In primo luogo nel metodo, perché evidentemente provvedimenti come quelli sopra citati non sono neutrali, asettici, imparziali, rispetto all'offerta formativa che la scuola vuol dare. E se così è, ne consegue che provvedimenti del genere non possono essere assunti, senza ricorrere alle procedure che il diritto scolastico vigente prevede per l'inderogabile coinvolgimento dei soggetti che incarnano la società civile. In particolare le autorità scolastiche non possono omettere l'interpello di quanti sono chiamati ad elaborare il progetto educativo e l'offerta formativa di ogni singolo istituto.
Ma poi anche nel merito, se è vero, come è vero, che il progetto educativo e l'offerta formativa, nella scuola dell'autonomia, cioè nella scuola in cui si esprime la società civile, non può non partire dal concreto contesto sociale e culturale, dalle istanze che le singole comunità locali esprimono, in particolare dalla loro identità. Ora esiste una identità italiana; questa identità è stata forgiata dal cattolicesimo e non può - anche se lo si volesse - essere cancellata, così come non si possono cancellare la Divina Commedia o gli affreschi di Giotto. Attenzione: non si vuol dire che la scuola pubblica debba divenire apparato confessionale. Si vuol dire che se la scuola deve essere luogo di formazione, quindi innanzitutto luogo di elaborazione culturale che dia significati e risposte di senso nel contesto concreto in cui i giovani sono chiamati a vivere, il nascondimento di quell'identità diventa, pedagogicamente parlando, un disvalore: per gli italiani, che verrebbero deprivati di fondamentali elementi di identificazione personale e comunitaria (quali che siano le scelte di ognuno in materia religiosa); per i piccoli extracomunitari, cui non sarebbero offerti elementari fattori di comprensione della realtà sociale in cui sono chiamati ad inserirsi pacificamente e senza discriminazioni.

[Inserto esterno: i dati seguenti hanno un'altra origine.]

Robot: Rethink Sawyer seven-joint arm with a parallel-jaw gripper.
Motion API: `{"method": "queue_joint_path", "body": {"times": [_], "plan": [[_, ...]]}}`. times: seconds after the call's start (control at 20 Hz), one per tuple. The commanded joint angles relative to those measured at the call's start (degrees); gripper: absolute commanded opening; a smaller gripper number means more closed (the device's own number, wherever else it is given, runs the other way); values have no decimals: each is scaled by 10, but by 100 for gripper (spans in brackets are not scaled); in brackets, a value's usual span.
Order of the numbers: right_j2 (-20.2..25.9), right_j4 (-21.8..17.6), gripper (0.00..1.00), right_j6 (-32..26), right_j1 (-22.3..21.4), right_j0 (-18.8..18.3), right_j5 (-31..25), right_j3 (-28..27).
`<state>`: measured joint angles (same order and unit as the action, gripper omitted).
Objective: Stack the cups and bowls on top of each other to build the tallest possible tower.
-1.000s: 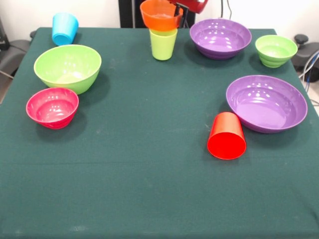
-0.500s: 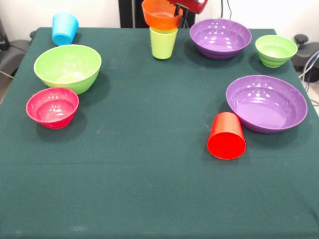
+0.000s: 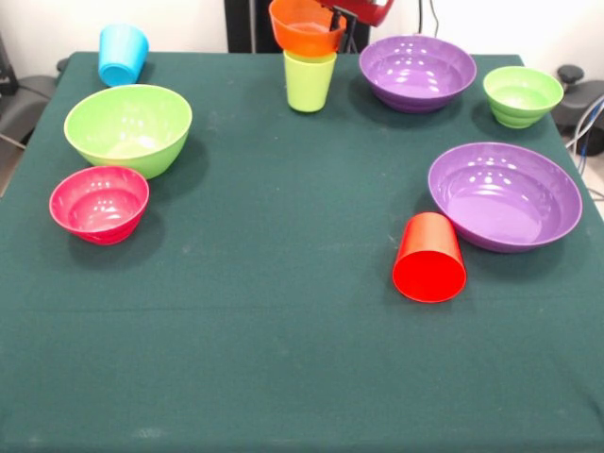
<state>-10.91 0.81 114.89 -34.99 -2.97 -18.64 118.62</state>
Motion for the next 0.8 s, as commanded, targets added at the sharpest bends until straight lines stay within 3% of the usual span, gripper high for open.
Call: {"method": "queue_joint_path", "body": {"times": [0.05,0.8], "plan": [[49,0,0,62,51,-3,44,-57],[58,-4,0,32,33,-20,-18,-80]]}}
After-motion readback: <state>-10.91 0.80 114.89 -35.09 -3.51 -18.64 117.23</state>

Per quanto poi riguarda, in particolare, l'esposizione del crocifisso nelle scuole, così come più in generale negli uffici pubblici e nelle aule giudiziarie, si potrebbe notare che esso è adempimento dovuto sulla base di disposizioni tuttora in vigore, già passate - dopo la modifica concordataria del 1984 - al vaglio di legittimità, comunque non derogabili da un qualsiasi amministratore pubblico, sia pure un dirigente scolastico. Ma forse vale la pena di andare alla sostanza della questione e ricordare che "per i cattolici, Gesù Cristo è il figlio di Dio. Per i non cattolici, può essere semplicemente l'immagine di uno che è stato venduto, tradito, martoriato ed è morto sulla croce per amore di Dio e del prossimo. Chi è ateo, cancella l'idea di Dio, ma conserva l'idea del prossimo. Si dirà che molti sono stati venduti, traditi e martoriati per una loro fede, per il prossimo, per le generazioni future, e di loro sui muri delle scuole non c'è l'immagine. E' vero, ma il crocifisso li rappresenta tutti (...) perché prima di Cristo nessuno aveva mai detto che gli uomini sono tutti uguali e fratelli, tutti, ricchi e poveri, credenti e non credenti, ebrei e non ebrei e neri e bianchi, e nessuno prima di lui aveva mai detto che nel centro della nostra esistenza dobbiamo situare la solidarietà fra gli uomini". Per questo è "bene che i ragazzi, i bambini lo sappiano, fin dai banchi di scuola".
Non si preoccupino i timorosi dell'integralismo cattolico: sono parole di Natalia Ginzburg.